Now, what does all of this have to do with his newest novel, What the Night Knows? Probably not a damn thing, except I personally think this book is the best piece of fiction Dean Koontz has ever written, which is quite a statement when one considers all the fantastic novels this man has created over the past forty years. What the Night Knows will literally grab you in a strangle hold within the first few pages and then not let go till you either die of asphyxiation or get to the last page. There's no way you'll be able to figure out what's going to happen no matter how hard you try. I know because I attempted to guess the ending and was dead wrong. This book kept me on my toes as a reader, never letting up its whirlwind pace and surprising me with every twist and turn.

The story deals with John Calvino, a man who survived the massacre of his family at age sixteen by the psychopathic Alton Turner Blackwood, a villain so evil and hideous that his spirit comes back twenty years later to finish what he started. Calvino, who's now a homicide detective, notices a stark similarity in the massacre of an entire household by its youngest sibling. When he questions the boy who murdered, tortured, and raped the members of his own family, Calvino is taunted and told specific information only Blackwood could have known. But, Blackwood is dead, and has been for two decades. John should know because he's the one who shot the killer in the face several times when he came home from his girlfriend's house one night, only to find his parents and two sisters violently murdered, and Blackwood performing his macabre rituals. Calvino now suspects his greatest fear has materialized and the spirit of Blackwood has come back to get its revenge, but no one will believe him. The evil entity is now after Calvino's wife and kids, and will use any means possible to kill them. The detective knows his family is targeted. All he has to do is to figure out how protect them against a ghost. As other families in the area are murdered, the clock is ticking for John Calvino and his loved ones. He just doesn't realize how fast, or the special surprise the spirit of Blackwood has in store for him.
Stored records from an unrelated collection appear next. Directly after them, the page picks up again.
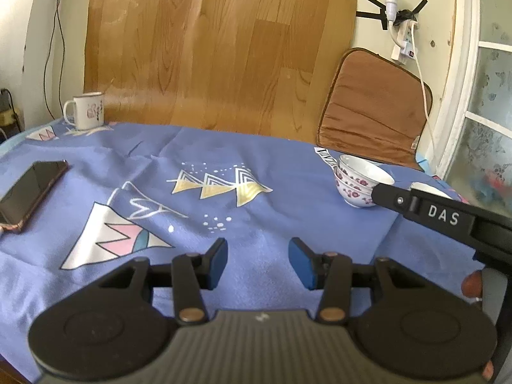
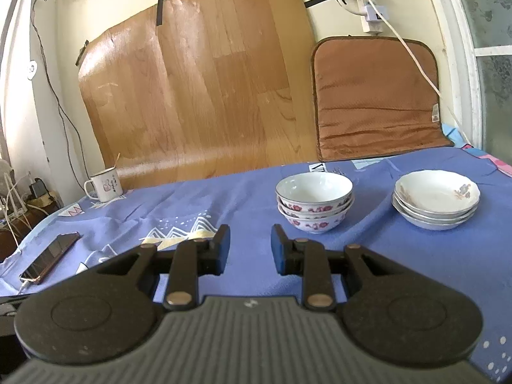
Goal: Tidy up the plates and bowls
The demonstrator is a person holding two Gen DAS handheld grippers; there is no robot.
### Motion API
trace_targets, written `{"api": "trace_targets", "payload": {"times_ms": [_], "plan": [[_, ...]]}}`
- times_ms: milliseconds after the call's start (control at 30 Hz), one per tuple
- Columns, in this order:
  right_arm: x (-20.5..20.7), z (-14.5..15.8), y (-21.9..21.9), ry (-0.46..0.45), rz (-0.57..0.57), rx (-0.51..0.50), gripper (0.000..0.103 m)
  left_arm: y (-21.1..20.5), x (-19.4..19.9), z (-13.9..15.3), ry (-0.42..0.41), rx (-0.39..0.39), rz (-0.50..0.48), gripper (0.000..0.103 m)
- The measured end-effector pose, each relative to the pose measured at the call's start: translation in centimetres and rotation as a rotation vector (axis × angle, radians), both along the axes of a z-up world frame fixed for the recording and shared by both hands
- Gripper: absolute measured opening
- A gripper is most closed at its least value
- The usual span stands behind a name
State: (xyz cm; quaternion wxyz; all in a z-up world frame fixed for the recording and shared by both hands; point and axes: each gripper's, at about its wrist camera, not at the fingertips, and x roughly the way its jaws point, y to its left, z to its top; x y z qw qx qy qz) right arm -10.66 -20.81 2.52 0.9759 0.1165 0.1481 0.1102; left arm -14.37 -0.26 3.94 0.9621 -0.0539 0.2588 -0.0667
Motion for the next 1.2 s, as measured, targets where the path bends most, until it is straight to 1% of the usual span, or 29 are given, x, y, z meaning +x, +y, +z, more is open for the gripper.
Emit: {"api": "trace_targets", "payload": {"times_ms": [200, 600, 1133, 1200], "plan": [[-1.0, 0.1, -1.0, -0.021, 0.001, 0.026, 0.031, -1.1, -1.0, 0.5, -0.025, 0.032, -0.014, 0.044], [-1.9, 0.0, -1.9, 0.011, -0.013, 0.054, 0.031, -1.7, -2.0, 0.8, -0.033, 0.042, -0.03, 0.046], [-2.3, 0.1, -1.6, 0.014, -0.002, 0.029, 0.031, -1.7, -2.4, 0.8, -0.044, 0.045, -0.032, 0.049], [-2.3, 0.0, -1.5, 0.016, -0.003, 0.029, 0.031, -1.8, -2.4, 0.8, -0.041, 0.046, -0.034, 0.051]]}}
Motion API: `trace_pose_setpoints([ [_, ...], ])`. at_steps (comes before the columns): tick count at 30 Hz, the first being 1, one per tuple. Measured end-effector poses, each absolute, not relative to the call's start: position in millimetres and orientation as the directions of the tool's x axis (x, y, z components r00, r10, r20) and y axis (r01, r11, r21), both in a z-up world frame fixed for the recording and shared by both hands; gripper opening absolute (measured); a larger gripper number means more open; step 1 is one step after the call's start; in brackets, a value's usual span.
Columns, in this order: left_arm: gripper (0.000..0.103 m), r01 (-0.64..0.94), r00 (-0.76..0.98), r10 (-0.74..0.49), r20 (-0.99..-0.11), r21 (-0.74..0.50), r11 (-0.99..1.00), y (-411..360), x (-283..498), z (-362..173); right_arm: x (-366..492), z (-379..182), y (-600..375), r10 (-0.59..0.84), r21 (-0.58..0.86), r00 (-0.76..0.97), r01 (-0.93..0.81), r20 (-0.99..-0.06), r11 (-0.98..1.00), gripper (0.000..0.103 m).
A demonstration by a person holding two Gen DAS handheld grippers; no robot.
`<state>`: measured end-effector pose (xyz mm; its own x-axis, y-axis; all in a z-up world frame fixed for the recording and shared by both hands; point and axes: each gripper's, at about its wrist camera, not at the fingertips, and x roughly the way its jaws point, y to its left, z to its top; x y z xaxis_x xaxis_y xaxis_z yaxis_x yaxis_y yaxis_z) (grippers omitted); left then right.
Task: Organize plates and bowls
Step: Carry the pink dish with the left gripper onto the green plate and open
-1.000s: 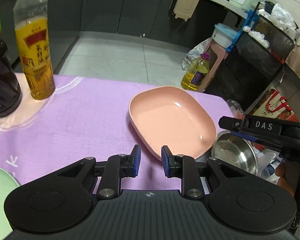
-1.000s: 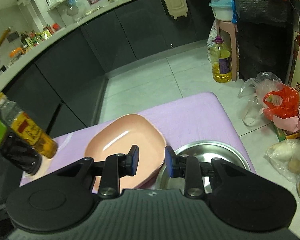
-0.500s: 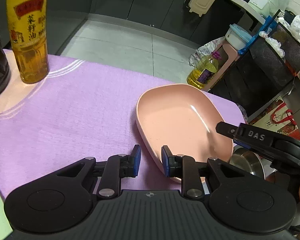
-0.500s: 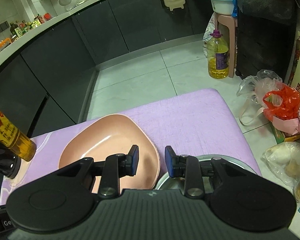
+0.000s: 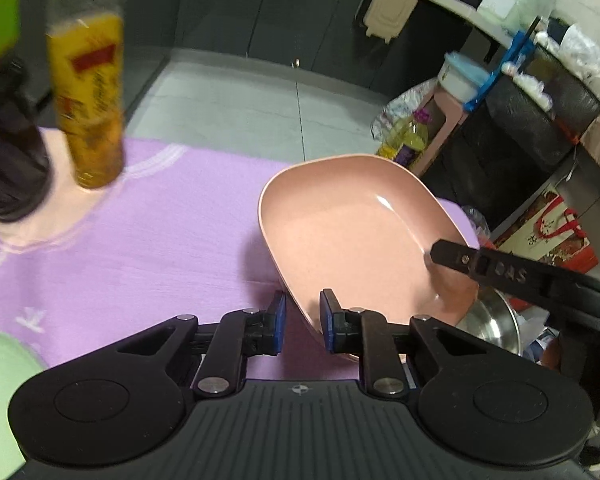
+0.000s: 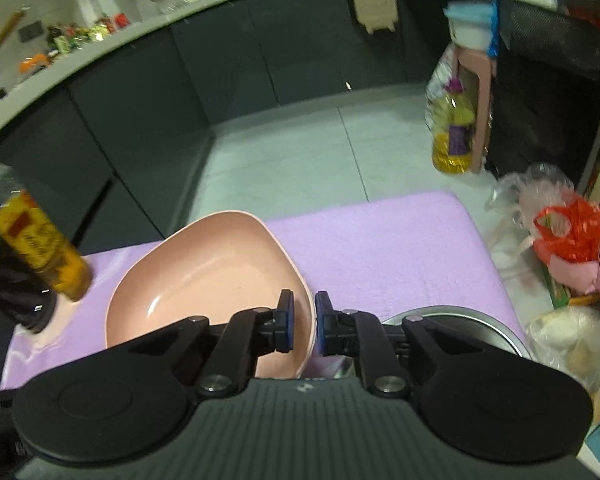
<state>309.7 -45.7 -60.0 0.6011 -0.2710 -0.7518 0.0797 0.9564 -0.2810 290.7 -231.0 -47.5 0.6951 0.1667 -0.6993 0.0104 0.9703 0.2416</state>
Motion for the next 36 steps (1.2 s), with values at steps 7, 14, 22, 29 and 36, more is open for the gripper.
trace_pose_setpoints([
  [7, 0.017, 0.076, 0.676, -0.256, -0.691, -0.280, 0.957, -1.2, 258.0, -26.4, 245.8, -16.1, -203.3, 0.268, 0.296, 0.710, -0.088, -0.652, 0.951, 0.000],
  [14, 0.017, 0.031, 0.745, -0.189, -0.640, -0.250, 0.968, 51.1, 205.4, -17.0, 225.7, -14.2, -161.3, 0.369, 0.335, 0.660, -0.184, -0.655, 0.924, 0.000],
  [22, 0.016, -0.048, 0.740, -0.149, -0.656, -0.271, 0.961, 118.0, 167.6, -31.1, 204.8, -20.3, -95.8, 0.418, 0.322, 0.589, -0.266, -0.692, 0.909, 0.000],
  [29, 0.016, -0.095, 0.747, -0.122, -0.654, -0.287, 0.953, 156.7, 148.4, -40.1, 189.1, -24.2, -43.7, 0.418, 0.274, 0.551, -0.327, -0.722, 0.904, 0.000],
  [36, 0.016, -0.108, 0.738, -0.117, -0.665, -0.287, 0.952, 173.4, 144.9, -53.3, 191.9, -26.0, -15.6, 0.392, 0.233, 0.528, -0.342, -0.753, 0.910, 0.000],
])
When I first started What the Night Knows, I found myself reading the sentences out loud because the words used by the author were so beautiful and breathtaking in their descriptions. It certainly showed me how far I still have to go as a writer. Of course, the author has also written over eighty novels. He's like the Energizer Bunny on steroids when it comes to writing. Still, he outdid himself with his newest book. Not only are the words carefully chosen, but the characters are fully rounded, and you quickly get to know them as real individuals. The villain, Alton Turner Blackwood is certainly one of the most terrifying characters in fictional history and gave me the jitters that lasted for days. The lead character, John Calvino, is much like the other male characters in the author's previous books; brave, loving, truthful in most cases, filled with an inner sadness, and ready to do battle against those who might harm his loved ones. The wife and kids seem like the perfect family, which is why Blackwood wants to destroy them in the most horrible fashion. The plot has so many twists and turns in it that I finally gave up trying to figure out the ending and just went with the flow. I mean, how do you protect yourself against a malevolent spirit when no one believes you and even the Catholic Church won't come to your assistance? Right up till the last ten pages, I felt sure the Calvino family was going to be butchered, which is not the type of ending Dean Koontz is known for. Fortunately, he pulled a rabbit out of the hat and surprised me with the final outcome. Or, maybe the family was massacred in order to create a different type of ending from his unusual books. You have to read it to find out!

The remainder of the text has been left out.